Scan the data for "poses" and copy each matching line.

== Segment start ==

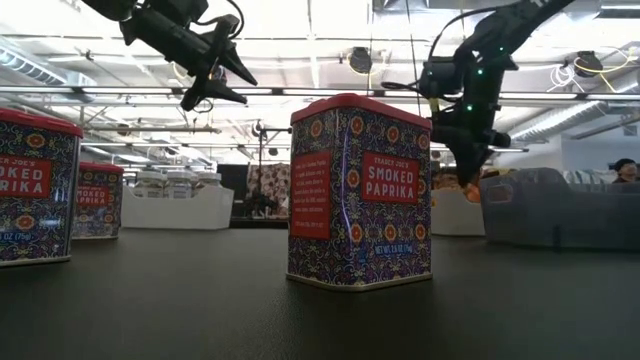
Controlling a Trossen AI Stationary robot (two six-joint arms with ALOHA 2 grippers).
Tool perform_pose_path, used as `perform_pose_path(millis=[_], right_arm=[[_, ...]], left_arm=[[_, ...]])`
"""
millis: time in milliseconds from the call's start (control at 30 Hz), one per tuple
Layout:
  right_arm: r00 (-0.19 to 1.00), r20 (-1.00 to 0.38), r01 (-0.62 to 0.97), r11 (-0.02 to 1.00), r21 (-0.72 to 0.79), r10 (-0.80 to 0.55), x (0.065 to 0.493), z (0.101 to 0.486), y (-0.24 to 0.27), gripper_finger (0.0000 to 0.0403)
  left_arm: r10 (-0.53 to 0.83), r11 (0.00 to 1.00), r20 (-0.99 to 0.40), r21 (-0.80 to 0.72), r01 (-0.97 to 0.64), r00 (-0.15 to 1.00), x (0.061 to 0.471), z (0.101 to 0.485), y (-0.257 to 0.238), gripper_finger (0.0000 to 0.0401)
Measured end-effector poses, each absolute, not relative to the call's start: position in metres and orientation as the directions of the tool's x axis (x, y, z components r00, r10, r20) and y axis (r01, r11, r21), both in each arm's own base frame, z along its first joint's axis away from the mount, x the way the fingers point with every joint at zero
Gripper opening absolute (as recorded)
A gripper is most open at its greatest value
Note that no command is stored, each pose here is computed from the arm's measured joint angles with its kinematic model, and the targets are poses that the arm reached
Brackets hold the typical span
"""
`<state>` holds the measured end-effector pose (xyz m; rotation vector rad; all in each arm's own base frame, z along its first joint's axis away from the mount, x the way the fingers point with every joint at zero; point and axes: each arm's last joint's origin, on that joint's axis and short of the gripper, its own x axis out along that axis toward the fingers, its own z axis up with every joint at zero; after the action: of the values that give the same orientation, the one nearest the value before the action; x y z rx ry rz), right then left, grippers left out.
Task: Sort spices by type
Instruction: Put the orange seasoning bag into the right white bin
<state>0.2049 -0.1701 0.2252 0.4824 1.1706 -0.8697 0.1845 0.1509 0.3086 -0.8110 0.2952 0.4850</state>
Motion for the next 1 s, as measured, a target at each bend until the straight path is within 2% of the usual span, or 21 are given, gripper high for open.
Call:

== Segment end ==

◆ WRITTEN SOLUTION ◆
Measured end-effector poses, each absolute, not relative to the call's start: position in metres and orientation as the directions of the tool's x axis (x, y, z components r00, r10, r20) and y axis (r01, r11, r21), both in each arm's own base frame, z along its first joint's axis away from the mount, x the way the fingers point with every joint at zero
Note that no command is stored, each pose here is computed from the arm's measured joint angles with its kinematic model, and the targets are poses that the arm reached

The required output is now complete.